- Opening Delimiter -

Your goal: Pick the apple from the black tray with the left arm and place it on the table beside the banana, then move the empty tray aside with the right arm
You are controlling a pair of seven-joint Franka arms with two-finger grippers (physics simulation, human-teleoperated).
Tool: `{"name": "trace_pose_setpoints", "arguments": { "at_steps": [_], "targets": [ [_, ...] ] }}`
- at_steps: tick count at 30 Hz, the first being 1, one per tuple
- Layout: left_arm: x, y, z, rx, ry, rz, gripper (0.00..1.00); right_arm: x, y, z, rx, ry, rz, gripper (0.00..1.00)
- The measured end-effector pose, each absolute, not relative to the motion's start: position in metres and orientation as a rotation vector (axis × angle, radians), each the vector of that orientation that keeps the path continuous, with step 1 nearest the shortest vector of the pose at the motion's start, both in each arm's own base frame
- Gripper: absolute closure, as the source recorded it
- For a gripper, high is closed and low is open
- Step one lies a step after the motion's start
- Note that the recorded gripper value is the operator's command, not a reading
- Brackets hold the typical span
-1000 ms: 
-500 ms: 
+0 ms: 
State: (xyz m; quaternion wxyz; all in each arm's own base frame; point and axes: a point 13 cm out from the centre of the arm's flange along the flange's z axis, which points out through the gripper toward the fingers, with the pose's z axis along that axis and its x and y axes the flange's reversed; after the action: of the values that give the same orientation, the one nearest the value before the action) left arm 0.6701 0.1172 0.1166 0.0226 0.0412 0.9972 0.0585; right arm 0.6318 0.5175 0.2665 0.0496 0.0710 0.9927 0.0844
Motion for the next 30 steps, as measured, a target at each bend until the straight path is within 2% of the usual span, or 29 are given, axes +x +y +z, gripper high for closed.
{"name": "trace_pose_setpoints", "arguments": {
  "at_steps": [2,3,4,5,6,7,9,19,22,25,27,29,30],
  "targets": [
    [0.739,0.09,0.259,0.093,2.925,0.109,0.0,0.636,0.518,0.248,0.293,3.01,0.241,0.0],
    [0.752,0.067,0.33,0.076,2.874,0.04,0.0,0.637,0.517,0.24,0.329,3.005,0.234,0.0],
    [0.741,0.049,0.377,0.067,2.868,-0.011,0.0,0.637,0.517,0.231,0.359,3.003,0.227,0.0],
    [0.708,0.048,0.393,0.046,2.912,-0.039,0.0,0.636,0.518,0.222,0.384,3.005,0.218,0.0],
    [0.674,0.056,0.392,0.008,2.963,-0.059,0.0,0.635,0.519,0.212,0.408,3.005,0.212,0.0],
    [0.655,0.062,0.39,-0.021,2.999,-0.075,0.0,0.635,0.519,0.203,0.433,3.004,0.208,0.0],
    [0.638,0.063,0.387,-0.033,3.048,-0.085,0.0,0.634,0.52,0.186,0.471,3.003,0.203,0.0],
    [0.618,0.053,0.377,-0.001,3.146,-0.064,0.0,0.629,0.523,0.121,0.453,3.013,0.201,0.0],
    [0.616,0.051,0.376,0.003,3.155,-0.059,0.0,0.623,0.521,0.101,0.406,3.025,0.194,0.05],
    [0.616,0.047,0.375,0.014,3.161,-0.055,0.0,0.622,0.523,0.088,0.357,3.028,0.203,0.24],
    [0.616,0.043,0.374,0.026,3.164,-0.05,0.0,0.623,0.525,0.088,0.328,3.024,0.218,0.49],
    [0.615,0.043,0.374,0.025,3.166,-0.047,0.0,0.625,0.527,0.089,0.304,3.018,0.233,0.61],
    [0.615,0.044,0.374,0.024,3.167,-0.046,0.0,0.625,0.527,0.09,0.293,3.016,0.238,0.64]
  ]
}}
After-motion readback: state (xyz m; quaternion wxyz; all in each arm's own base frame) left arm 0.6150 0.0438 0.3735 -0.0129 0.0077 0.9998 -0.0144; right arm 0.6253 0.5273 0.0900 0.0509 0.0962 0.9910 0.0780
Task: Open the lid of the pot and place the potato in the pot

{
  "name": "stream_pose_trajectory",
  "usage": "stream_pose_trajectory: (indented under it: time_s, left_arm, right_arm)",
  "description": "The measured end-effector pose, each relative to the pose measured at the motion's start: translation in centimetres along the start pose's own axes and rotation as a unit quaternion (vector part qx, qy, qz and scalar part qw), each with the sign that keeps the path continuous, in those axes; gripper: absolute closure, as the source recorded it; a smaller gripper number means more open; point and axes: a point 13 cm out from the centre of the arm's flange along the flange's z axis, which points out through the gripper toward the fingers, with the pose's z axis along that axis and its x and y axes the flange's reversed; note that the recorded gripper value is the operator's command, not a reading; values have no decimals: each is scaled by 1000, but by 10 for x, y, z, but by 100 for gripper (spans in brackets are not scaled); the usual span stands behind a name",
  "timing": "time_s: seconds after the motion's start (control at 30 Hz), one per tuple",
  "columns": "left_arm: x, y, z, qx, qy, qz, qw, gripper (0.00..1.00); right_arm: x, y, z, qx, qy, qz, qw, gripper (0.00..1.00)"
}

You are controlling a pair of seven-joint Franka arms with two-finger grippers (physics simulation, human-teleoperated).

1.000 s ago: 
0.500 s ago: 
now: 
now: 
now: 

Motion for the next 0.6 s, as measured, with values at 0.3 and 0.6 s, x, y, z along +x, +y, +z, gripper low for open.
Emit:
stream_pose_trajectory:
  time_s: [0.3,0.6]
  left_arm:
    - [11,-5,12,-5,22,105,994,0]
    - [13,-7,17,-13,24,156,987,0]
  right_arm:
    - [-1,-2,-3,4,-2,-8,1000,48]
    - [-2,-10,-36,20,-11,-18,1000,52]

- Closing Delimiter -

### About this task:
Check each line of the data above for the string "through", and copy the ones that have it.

### Reply:
State: (xyz m; quaternion wxyz; all in each arm's own base frame; point and axes: a point 13 cm out from the centre of the arm's flange along the flange's z axis, which points out through the gripper toward the fingers, with the pose's z axis along that axis and its x and y axes the flange's reversed; after the action: of the values that give the same orientation, the one nearest the value before the action) left arm 0.6701 0.1172 0.1166 0.0226 0.0412 0.9972 0.0585; right arm 0.6318 0.5175 0.2665 0.0496 0.0710 0.9927 0.0844
  "description": "The measured end-effector pose, each relative to the pose measured at the motion's start: translation in centimetres along the start pose's own axes and rotation as a unit quaternion (vector part qx, qy, qz and scalar part qw), each with the sign that keeps the path continuous, in those axes; gripper: absolute closure, as the source recorded it; a smaller gripper number means more open; point and axes: a point 13 cm out from the centre of the arm's flange along the flange's z axis, which points out through the gripper toward the fingers, with the pose's z axis along that axis and its x and y axes the flange's reversed; note that the recorded gripper value is the operator's command, not a reading; values have no decimals: each is scaled by 1000, but by 10 for x, y, z, but by 100 for gripper (spans in brackets are not scaled); the usual span stands behind a name",

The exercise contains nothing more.